Вместе с Львом Бруни, художником-авангардистом, она лепила Сталина, с фотографий, конечно. Вскользь как-то заметила, что относится к этому как к издержкам профессии. Приходится же врачу лечить любого, даже самого распоследнего негодяя. В таком же примерно положении скульптор, художник. Он не выбирает время, историческую эпоху, когда ему следовало бы родиться.
Как-то я ее спросил о Есенине. Гибель Сергея Есенина была в те дни у всех на слуху. Почему-то столько лет спустя вновь вспыхнули горячие споры о причине его смерти в гостинице «Англетер» в Питере. Все это бурно обсуждалось в прессе.

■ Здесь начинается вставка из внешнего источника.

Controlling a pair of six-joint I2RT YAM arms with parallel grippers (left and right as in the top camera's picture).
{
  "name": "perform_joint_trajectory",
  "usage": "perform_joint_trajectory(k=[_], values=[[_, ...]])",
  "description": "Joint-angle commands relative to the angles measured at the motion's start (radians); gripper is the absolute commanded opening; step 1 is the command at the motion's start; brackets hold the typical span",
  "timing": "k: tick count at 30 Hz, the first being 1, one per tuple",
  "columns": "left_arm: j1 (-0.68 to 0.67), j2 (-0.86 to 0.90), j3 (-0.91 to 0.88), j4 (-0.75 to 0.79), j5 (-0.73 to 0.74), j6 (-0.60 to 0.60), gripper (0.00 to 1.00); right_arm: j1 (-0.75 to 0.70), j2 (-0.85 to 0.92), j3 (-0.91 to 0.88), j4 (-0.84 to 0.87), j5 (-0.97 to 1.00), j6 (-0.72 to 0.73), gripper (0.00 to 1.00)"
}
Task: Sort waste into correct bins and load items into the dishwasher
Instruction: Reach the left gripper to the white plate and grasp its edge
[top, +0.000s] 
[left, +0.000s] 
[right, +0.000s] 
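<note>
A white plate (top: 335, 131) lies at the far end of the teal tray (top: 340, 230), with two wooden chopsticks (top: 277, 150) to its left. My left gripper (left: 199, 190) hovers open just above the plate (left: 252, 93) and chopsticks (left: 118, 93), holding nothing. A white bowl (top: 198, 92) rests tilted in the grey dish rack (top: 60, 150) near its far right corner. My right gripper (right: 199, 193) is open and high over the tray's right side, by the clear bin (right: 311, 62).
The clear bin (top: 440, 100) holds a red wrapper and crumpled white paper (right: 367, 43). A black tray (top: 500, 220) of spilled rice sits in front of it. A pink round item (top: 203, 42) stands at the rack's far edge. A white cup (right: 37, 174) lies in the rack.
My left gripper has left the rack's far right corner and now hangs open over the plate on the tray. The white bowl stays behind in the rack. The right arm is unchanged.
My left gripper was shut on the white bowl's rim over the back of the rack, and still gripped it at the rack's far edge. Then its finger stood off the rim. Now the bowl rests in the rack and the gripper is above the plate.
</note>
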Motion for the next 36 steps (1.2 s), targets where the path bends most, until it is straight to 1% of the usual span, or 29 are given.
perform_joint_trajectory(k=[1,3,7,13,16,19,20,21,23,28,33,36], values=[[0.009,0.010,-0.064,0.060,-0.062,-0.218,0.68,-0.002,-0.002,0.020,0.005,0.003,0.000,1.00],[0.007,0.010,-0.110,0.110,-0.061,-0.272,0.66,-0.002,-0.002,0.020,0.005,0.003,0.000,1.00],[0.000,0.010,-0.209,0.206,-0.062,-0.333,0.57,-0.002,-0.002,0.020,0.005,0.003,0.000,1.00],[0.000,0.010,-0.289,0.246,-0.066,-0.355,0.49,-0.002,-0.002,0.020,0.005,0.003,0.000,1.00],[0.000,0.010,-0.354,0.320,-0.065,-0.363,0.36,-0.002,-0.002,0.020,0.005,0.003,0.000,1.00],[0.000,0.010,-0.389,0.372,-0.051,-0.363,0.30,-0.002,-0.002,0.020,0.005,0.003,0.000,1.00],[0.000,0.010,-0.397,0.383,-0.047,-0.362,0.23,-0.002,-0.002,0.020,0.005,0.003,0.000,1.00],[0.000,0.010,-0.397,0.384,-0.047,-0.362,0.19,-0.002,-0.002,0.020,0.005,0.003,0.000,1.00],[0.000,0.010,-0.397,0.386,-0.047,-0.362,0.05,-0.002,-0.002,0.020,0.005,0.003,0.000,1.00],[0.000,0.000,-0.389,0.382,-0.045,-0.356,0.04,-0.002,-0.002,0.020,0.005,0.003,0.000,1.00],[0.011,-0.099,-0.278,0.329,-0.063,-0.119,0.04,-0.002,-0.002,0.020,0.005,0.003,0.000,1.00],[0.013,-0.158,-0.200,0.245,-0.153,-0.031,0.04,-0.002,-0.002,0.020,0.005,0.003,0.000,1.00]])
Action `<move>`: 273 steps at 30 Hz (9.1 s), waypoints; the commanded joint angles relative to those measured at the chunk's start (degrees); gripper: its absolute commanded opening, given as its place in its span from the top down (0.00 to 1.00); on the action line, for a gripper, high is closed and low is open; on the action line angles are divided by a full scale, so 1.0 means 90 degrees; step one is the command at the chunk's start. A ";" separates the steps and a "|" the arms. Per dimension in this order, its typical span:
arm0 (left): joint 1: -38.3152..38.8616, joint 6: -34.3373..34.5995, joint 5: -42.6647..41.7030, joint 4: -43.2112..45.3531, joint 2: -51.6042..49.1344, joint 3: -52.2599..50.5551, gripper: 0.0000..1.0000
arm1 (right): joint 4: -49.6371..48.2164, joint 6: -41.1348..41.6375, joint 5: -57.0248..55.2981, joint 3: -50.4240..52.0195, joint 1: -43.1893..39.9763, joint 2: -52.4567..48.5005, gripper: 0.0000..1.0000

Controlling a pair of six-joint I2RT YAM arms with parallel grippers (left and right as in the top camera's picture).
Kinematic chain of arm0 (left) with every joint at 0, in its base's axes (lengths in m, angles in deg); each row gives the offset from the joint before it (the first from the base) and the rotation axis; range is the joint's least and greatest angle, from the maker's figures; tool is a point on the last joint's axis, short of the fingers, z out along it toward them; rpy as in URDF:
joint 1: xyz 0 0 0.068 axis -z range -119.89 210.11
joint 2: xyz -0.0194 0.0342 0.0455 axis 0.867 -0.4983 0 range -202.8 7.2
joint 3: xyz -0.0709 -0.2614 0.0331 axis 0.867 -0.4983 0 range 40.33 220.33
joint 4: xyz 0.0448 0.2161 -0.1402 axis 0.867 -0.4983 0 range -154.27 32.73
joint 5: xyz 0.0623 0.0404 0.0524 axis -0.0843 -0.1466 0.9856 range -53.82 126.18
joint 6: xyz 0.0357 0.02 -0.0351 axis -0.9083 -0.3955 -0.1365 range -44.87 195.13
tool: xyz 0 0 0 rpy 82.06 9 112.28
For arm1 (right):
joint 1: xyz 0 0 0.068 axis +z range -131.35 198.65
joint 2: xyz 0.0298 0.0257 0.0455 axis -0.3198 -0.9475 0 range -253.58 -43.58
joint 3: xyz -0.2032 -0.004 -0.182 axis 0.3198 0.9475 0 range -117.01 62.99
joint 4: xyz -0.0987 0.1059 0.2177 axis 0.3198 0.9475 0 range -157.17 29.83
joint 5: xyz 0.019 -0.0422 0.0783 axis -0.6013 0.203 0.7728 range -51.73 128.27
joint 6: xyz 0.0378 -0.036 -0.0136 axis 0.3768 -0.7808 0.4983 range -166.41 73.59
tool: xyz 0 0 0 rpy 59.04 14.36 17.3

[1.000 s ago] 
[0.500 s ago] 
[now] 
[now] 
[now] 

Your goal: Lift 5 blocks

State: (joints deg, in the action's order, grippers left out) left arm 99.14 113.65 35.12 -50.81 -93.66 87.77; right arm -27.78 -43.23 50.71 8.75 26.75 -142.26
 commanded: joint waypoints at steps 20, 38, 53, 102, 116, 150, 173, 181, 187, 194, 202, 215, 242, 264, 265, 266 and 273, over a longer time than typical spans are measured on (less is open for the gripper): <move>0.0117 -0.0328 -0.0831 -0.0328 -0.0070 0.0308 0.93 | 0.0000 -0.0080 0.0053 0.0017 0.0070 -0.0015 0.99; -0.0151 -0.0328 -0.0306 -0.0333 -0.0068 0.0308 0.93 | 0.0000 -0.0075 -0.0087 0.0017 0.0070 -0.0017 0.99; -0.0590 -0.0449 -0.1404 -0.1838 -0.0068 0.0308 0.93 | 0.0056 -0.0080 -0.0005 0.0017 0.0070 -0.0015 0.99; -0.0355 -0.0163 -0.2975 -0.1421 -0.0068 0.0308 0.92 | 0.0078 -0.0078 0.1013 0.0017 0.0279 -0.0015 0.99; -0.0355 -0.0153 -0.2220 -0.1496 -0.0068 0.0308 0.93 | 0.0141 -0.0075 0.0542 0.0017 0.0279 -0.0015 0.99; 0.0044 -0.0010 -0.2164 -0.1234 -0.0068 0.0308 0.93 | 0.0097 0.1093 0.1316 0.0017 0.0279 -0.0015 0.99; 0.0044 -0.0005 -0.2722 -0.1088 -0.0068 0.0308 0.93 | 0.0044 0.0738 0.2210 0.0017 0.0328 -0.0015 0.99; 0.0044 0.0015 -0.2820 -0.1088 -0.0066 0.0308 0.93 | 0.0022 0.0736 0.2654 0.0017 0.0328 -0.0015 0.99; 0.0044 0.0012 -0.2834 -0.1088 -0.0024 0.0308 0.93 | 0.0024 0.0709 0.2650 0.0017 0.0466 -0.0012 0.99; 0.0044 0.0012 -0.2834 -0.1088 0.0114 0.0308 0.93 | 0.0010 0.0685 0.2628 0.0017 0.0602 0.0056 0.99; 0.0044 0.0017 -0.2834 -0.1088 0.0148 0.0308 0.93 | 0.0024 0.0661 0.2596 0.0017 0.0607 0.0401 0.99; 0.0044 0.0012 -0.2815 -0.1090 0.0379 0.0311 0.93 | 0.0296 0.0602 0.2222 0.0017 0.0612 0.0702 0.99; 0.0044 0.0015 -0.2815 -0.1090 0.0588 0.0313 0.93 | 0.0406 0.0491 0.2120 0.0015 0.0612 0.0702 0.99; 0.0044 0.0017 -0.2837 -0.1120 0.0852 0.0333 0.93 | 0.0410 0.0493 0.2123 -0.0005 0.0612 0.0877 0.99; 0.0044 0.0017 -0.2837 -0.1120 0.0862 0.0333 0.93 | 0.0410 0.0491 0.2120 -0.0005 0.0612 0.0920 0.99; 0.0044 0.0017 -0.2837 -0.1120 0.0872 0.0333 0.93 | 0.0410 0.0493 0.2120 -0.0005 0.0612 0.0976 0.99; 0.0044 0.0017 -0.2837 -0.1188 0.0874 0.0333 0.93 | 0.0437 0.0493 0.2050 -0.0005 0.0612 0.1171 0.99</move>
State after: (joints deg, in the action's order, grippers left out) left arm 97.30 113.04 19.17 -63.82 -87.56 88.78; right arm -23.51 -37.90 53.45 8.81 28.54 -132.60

Нина Ильинична отвечала лаконично: читайте Анатолия Мариенгофа. Лучше, чем он, я вам не расскажу. Да, это правда, раскатывал по Москве в смокинге с хризантемой в петлице и «зверьё, как братьев наших меньших, никогда не бил по голове», а вот Айседоре Дункан доставалось. Она почему-то принимала это за проявление сильных чувств. «Убили его, или он сам повесился в «Англетере»«? – «Откуда мне знать? Я не следователь…Слышала, как-то Чуковский привез его в гости к Репину. Все на нем было опереточное, бархатные шаровары, шелковая косоворотка, прямо балалаечник какой-то… И, говорят, все это настолько отвлекало, что ни Репин, ни его гости стихами не заинтересовались вовсе. Так он и ушел оттуда без аплодисментов, а ведь был по-настоящему талантлив. И с Дункан всё переврали, вовсе не была она Дунькой, как ее называли в Москве. Она ехала в Россию учить детей хореографии, хотела создать для них специальную школу современного танца… Как они с Сергеем общались? Трудно сказать, не знаю… Она по-русски не говорила, так, отдельные слова…»
Другой раз зашел разговор о Модильяни. Да, подтвердила Нина Ильинична, луковый суп она с ним ела в кафе на Монпарнасе. Он даже просил ее позировать.